What you need to do :: Provide a character-exact reproduction of the lines from the line with "Give the outline of the black" to the end of the entries.

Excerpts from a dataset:
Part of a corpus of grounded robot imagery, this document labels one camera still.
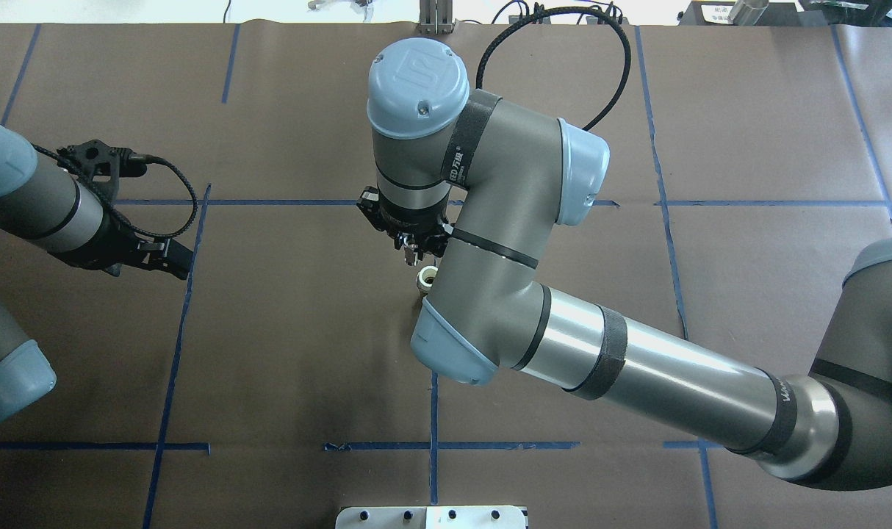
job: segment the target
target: blue tape line
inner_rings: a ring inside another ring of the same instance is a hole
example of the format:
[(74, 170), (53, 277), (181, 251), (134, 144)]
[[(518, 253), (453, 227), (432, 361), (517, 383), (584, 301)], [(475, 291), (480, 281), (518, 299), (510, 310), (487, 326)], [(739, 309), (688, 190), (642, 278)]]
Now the blue tape line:
[(841, 40), (838, 37), (837, 27), (831, 26), (831, 28), (832, 41), (835, 43), (835, 53), (838, 56), (838, 66), (841, 68), (841, 76), (845, 80), (845, 87), (848, 88), (848, 95), (852, 100), (852, 108), (855, 108), (855, 117), (858, 120), (860, 134), (863, 136), (863, 143), (865, 143), (867, 147), (867, 157), (870, 159), (870, 165), (874, 168), (874, 174), (877, 175), (877, 184), (880, 188), (880, 195), (883, 197), (883, 203), (887, 206), (887, 214), (890, 215), (890, 222), (892, 224), (892, 205), (890, 204), (890, 193), (887, 191), (886, 181), (883, 180), (883, 171), (880, 170), (880, 163), (878, 163), (877, 161), (877, 155), (874, 154), (874, 145), (870, 141), (870, 134), (867, 133), (867, 127), (863, 123), (863, 115), (860, 114), (857, 94), (855, 93), (855, 87), (852, 86), (852, 78), (850, 78), (850, 75), (848, 74), (848, 65), (845, 63), (845, 54), (841, 50)]
[(714, 485), (711, 483), (711, 463), (708, 463), (708, 446), (704, 439), (698, 439), (698, 455), (701, 456), (701, 476), (704, 478), (704, 496), (708, 501), (708, 516), (711, 529), (717, 529), (717, 508), (714, 505)]
[[(0, 442), (0, 450), (155, 450), (157, 442)], [(166, 450), (200, 450), (211, 454), (207, 442), (177, 442), (166, 445)]]
[(718, 445), (715, 442), (704, 441), (703, 443), (699, 441), (666, 441), (661, 443), (662, 448), (667, 448), (669, 450), (679, 450), (679, 449), (689, 449), (696, 450), (701, 448), (701, 445), (704, 445), (705, 448), (724, 448), (724, 445)]
[(439, 503), (439, 375), (431, 372), (430, 382), (430, 505)]
[[(461, 206), (461, 205), (464, 205), (465, 203), (466, 203), (466, 201), (449, 201), (450, 206)], [(619, 207), (619, 204), (617, 204), (614, 201), (593, 201), (593, 205), (594, 206), (616, 206), (616, 207)]]
[(184, 339), (184, 323), (188, 318), (188, 309), (191, 305), (191, 294), (195, 280), (195, 262), (198, 261), (198, 251), (201, 249), (201, 235), (204, 234), (204, 220), (208, 213), (208, 197), (211, 195), (211, 185), (204, 190), (204, 200), (201, 204), (201, 218), (198, 220), (198, 233), (195, 235), (195, 250), (191, 256), (191, 268), (188, 271), (187, 287), (184, 289), (184, 303), (181, 305), (181, 319), (178, 321), (178, 337), (175, 339), (175, 354), (171, 359), (171, 373), (168, 376), (168, 388), (165, 392), (165, 406), (162, 411), (162, 424), (158, 433), (158, 445), (155, 447), (155, 459), (153, 462), (153, 475), (149, 483), (149, 496), (146, 499), (146, 512), (143, 516), (143, 529), (151, 525), (151, 512), (155, 505), (155, 492), (158, 488), (159, 471), (162, 468), (162, 454), (165, 451), (165, 439), (168, 434), (168, 417), (171, 415), (171, 400), (175, 395), (175, 378), (178, 376), (178, 367), (181, 362), (181, 343)]
[(440, 442), (440, 450), (571, 450), (579, 441)]
[(645, 54), (641, 50), (641, 26), (635, 26), (635, 46), (639, 56), (641, 71), (641, 90), (645, 96), (645, 114), (648, 116), (648, 135), (652, 141), (652, 159), (655, 161), (655, 173), (658, 174), (658, 197), (660, 197), (661, 219), (665, 224), (665, 240), (668, 242), (668, 262), (672, 268), (672, 283), (675, 284), (675, 305), (681, 318), (681, 329), (684, 339), (688, 339), (688, 318), (684, 311), (684, 297), (681, 294), (681, 275), (678, 273), (677, 255), (675, 255), (675, 239), (672, 238), (672, 222), (668, 212), (668, 194), (665, 191), (665, 180), (661, 173), (661, 161), (655, 148), (655, 119), (652, 116), (652, 98), (648, 93), (648, 75), (645, 73)]
[(669, 206), (884, 207), (882, 201), (668, 201)]
[[(353, 206), (356, 201), (331, 200), (316, 198), (315, 200), (293, 200), (292, 198), (216, 198), (208, 201), (212, 206)], [(119, 198), (114, 204), (127, 206), (190, 206), (186, 198)]]
[[(526, 442), (437, 442), (439, 450), (570, 450), (580, 446), (578, 441)], [(326, 442), (325, 452), (362, 452), (372, 450), (429, 450), (429, 442)]]
[(168, 450), (201, 450), (201, 452), (205, 452), (208, 456), (211, 455), (211, 443), (210, 442), (167, 442), (165, 443), (164, 449)]
[(2, 121), (0, 121), (0, 125), (3, 127), (6, 123), (9, 123), (9, 116), (12, 114), (12, 107), (15, 105), (15, 98), (18, 96), (18, 91), (22, 87), (22, 80), (25, 79), (25, 71), (29, 69), (29, 61), (32, 60), (32, 53), (34, 53), (34, 45), (37, 43), (37, 35), (40, 34), (40, 24), (35, 24), (35, 31), (32, 34), (32, 41), (29, 43), (29, 49), (25, 51), (25, 58), (22, 60), (22, 68), (18, 71), (18, 77), (15, 78), (15, 86), (12, 87), (12, 93), (9, 94), (9, 103), (5, 105), (5, 112), (2, 113)]
[(361, 452), (370, 450), (429, 450), (429, 442), (343, 442), (333, 445), (326, 442), (322, 446), (325, 452)]
[(231, 39), (231, 58), (227, 61), (227, 77), (224, 77), (224, 93), (220, 101), (227, 104), (227, 96), (231, 93), (231, 75), (234, 74), (234, 58), (237, 56), (237, 40), (240, 37), (240, 24), (234, 26), (234, 37)]

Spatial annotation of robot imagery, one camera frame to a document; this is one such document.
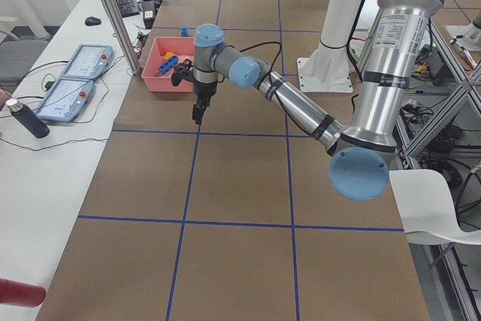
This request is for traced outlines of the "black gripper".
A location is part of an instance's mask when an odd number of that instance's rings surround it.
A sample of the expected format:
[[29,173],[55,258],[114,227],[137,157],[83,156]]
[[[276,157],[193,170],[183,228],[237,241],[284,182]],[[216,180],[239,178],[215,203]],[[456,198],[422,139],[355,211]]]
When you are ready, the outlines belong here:
[[207,110],[211,98],[216,94],[216,81],[212,83],[202,83],[194,80],[193,91],[197,96],[197,101],[192,108],[192,119],[197,124],[202,124],[204,112]]

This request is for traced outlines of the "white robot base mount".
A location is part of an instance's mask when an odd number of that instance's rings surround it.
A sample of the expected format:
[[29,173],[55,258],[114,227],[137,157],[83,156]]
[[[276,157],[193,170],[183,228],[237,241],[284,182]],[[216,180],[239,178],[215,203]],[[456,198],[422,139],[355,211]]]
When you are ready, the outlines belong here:
[[298,59],[302,92],[352,92],[347,51],[362,0],[329,0],[319,46]]

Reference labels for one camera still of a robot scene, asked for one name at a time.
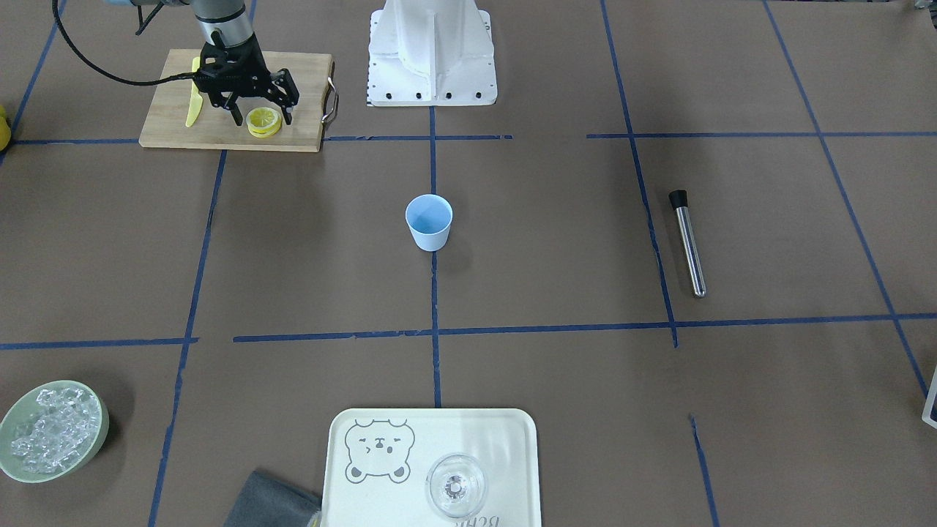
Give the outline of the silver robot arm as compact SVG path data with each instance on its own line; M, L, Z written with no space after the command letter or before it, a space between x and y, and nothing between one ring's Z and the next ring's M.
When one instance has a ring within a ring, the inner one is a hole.
M285 124L292 124L292 110L300 94L290 70L268 70L260 43L244 1L111 1L141 9L190 6L206 43L193 81L214 107L228 111L235 124L244 121L238 99L265 99L279 107Z

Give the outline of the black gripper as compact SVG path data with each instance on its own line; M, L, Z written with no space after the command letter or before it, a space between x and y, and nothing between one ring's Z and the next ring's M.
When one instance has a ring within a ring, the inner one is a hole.
M263 97L278 104L285 124L292 124L300 93L289 69L271 73L254 34L238 45L225 45L212 34L201 49L200 67L194 77L198 90L208 94L213 106L227 111L235 124L244 123L239 97Z

Result ::
Give the outline of the black gripper as compact SVG path data with each instance on its own line; M, L, Z written with no space after the command letter or before it, a space between x and y, and nothing between one ring's Z and the next ring's M.
When one instance has a ring within a ring, the inner one is a hole.
M263 97L278 104L285 124L292 124L300 93L289 69L271 73L254 34L238 45L225 45L212 34L201 49L200 67L194 77L198 90L208 94L213 106L227 111L235 124L244 123L239 97Z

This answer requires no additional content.